In the 2005 election he attracted nationwide criticism with an election poster showing the coffins of US soldiers, inside a cargo plane, being returned from the Iraq War. The headline on the poster stated, "She would have sent [German] soldiers" ("Sie hätte Soldaten geschickt"). The "She" in question was the (then) opposition leader Angela Merkel. The poster was accompanied by a recommendation for the voters in Saxony to vote for the SPD candidate, Rolf Schwanitz. Although Schwanitz subsequently served in a coalition government under Merkel, the context of the 2005 election was one in which their respective parties were competing nationally for votes, and the issue of whether Germany should send troops to Iraq in defiance of a pacifist tradition established since 1945, and in support of the US army, was one seriously divisive issue between mainstream parties of the moderate left (SPD) and the moderate right (CDU). The poster, intended to highlight Angela Merkel's position on the Iraq War, instead attracted national media criticism of Schwanitz. The hard hitting image of American coffins was considered tasteless: use of the image by the (originally East German) socialist atheist Schwanitz for electoral purposes had overstepped the boundaries of acceptability.

===Ministerial Office===
During 1990, Rolf Schwanitz served in East Germany's last government under Prime Minister Lothar de Maizière. Schwanitz was appointed a Parliamentary Secretary of State, working in the department of the Justice Minister Kurt Wünsche.

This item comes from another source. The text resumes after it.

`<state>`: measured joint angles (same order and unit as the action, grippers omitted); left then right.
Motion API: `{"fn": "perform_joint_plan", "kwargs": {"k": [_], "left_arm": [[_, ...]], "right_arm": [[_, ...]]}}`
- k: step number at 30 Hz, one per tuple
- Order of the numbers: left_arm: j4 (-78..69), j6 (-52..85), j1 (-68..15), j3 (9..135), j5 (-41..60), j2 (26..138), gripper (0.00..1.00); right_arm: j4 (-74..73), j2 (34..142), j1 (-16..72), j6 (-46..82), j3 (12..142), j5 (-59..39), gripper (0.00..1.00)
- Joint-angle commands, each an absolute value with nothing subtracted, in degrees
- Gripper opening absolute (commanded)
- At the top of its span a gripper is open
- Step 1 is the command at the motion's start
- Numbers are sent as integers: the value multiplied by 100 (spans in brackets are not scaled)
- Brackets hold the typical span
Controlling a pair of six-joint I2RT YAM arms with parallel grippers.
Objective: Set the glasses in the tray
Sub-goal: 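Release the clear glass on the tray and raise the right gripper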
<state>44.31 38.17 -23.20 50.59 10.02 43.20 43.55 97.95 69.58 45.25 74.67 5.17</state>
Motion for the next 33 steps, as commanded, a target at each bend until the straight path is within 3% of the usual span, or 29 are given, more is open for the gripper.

The 1998 election ended the 16 year chancellorship of Helmut Kohl. The SPD and Green parties received respectively 40.9% and 6.7% of the national vote. Candidates from receiving less than 5% of the national vote are excluded from the Bundestag, so that the combined 47.6% of the national vote translated into 345 of the 669 seats in the Bundestag, creating a majority for a new SPD/Green coalition government under Gerhard Schröder. On 27 October 1998 Rolf Schwanitz was appointed Minister of State in Schröder's Chancellery. At the same time, between 1998 and 2002, he was Federal Government Commissioner for the New Federal States (i.e. former East Germany). The outcome of the 2002 election was close, but it enabled Gerhard Schröder to form a second coalition government with the Greens: this time Rolf Schwanitz was not a member of it.

The largest two parties both lost ground in the 2005 election, and in the end a "grand coalition" was formed between the two of them, leaving the business of opposition to the less mainstream PDS, The Greens and the FDP. Within the governing CDU/CSU/SPD coalition government, now led by Angela Merkel, Schanitz again received a job, this time as Parliamentary Secretary of State for Health, working with the Health Minister Ulla Schmidt (SPD).

The principal losers in the 2009 election were the SPD. Rolf Schwanitz resigned his office as the Social Democrats went into opposition.

==Other activities==
- Friedrich Ebert Foundation (FES), Member of the Board of Trustees
- Giordano Bruno Foundation, member of the advisory board.
- Institute for Secular Law, member of the advisory board.